ACTIVITY:
Scan the material for the word "silver" and copy each line where it occurs.

GIVEN RECORDS:
== Segment start ==

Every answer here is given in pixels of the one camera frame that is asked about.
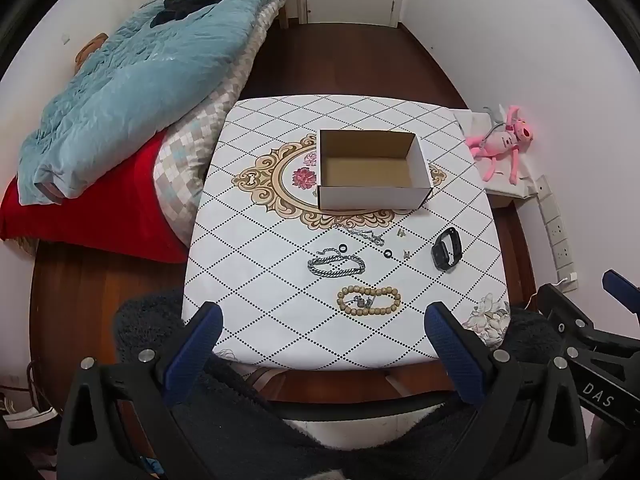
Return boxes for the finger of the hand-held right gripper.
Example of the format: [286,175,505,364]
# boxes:
[602,270,640,306]
[537,284,640,361]

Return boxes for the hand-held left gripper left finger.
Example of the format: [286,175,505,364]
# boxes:
[56,302,224,480]

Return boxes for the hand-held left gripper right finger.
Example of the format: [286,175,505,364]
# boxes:
[424,301,588,480]

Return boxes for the black smart band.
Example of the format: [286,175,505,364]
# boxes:
[431,228,462,272]

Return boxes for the wooden bead bracelet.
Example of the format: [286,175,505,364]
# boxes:
[336,285,402,318]

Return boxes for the silver crystal necklace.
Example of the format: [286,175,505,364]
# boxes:
[345,226,387,247]

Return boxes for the silver chain bracelet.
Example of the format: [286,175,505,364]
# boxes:
[307,247,365,277]

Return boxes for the cardboard box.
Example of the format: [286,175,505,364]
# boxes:
[317,129,434,212]

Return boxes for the white power strip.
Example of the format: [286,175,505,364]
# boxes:
[536,175,578,291]

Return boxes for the diamond patterned tablecloth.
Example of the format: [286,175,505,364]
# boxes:
[181,94,512,371]

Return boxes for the person's dark fleece trousers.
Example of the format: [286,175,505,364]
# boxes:
[112,290,566,480]

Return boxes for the red blanket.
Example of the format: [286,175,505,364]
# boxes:
[0,130,191,265]

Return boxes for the pink plush toy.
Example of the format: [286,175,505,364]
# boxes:
[465,105,533,183]

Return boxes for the checked bedsheet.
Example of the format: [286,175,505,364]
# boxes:
[152,0,291,248]

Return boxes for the light blue quilt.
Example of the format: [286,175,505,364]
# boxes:
[17,0,301,206]

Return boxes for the tan object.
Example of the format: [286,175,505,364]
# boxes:
[75,33,109,68]

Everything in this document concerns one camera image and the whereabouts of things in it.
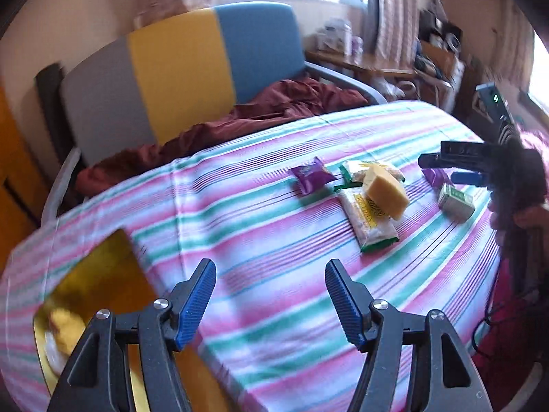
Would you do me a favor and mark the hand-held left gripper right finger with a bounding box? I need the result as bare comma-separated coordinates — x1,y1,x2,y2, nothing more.
325,260,494,412

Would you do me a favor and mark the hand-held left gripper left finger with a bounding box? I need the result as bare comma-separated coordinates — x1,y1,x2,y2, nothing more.
46,258,217,412

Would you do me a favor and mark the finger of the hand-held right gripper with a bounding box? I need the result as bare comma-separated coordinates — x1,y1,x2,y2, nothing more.
418,141,494,170
450,172,490,186

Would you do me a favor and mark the green white small box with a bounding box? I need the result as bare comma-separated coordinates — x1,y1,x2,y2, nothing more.
437,182,476,221

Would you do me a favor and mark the purple snack packet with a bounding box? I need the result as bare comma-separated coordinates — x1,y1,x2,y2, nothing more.
422,167,455,187
292,157,337,196

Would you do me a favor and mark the green edged cracker packet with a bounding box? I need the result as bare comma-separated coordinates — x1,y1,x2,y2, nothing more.
337,186,399,253
339,161,404,190

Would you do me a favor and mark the yellow sponge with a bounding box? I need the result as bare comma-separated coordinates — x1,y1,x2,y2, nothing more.
362,164,409,219

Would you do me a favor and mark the square gold tin box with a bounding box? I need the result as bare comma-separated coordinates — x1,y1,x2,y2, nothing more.
33,228,232,412

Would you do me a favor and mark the yellow snack packet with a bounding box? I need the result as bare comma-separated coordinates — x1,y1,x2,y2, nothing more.
48,307,93,355

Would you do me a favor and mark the person's right hand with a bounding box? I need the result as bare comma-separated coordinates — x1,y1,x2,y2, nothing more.
490,205,549,233

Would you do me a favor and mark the cardboard box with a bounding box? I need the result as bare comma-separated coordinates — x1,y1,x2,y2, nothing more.
418,41,459,78

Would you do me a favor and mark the striped bedsheet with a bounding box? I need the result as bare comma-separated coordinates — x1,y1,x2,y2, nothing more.
0,100,515,412

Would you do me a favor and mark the wooden desk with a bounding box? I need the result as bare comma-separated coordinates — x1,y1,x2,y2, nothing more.
306,47,455,95

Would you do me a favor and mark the red cloth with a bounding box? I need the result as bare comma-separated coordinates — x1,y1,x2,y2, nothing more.
474,266,549,400

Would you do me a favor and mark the white carton box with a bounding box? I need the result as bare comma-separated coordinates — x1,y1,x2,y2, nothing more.
317,18,353,52

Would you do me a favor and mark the maroon blanket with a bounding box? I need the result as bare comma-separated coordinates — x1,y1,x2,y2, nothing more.
77,78,370,194

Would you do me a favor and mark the grey yellow blue padded chair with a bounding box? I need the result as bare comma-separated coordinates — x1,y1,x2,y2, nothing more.
40,2,389,224

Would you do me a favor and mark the wooden wardrobe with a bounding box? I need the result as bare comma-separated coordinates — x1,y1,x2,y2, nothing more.
0,81,52,245

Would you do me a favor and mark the black rolled mat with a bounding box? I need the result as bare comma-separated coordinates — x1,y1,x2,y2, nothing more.
35,64,78,168

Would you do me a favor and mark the black cable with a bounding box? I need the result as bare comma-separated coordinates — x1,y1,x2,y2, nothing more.
472,283,541,355

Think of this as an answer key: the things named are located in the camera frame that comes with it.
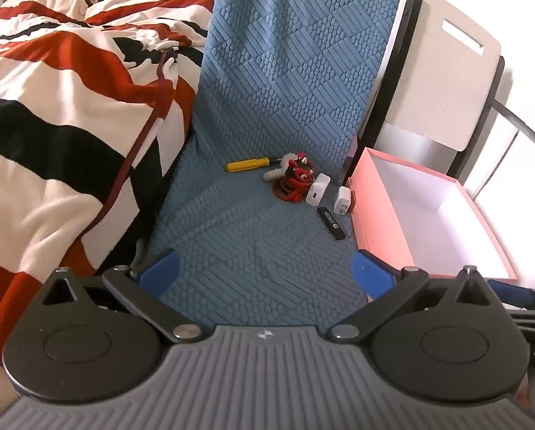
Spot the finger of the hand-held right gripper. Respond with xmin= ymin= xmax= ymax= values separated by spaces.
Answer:
xmin=488 ymin=279 xmax=535 ymax=313

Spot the red black figurine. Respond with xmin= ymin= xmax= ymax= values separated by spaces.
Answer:
xmin=272 ymin=152 xmax=315 ymax=204

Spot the black stick device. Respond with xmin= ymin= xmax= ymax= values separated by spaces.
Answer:
xmin=316 ymin=206 xmax=349 ymax=240

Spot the yellow handle screwdriver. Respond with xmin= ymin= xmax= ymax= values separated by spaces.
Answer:
xmin=226 ymin=156 xmax=282 ymax=173

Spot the black curved metal rail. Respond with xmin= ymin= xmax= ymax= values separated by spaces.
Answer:
xmin=486 ymin=99 xmax=535 ymax=164

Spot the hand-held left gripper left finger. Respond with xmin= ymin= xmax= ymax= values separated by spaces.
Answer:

== Segment end ==

ANSWER TO THE PROBLEM:
Return boxes for the silver crystal necklace.
Return boxes for the silver chain bracelet.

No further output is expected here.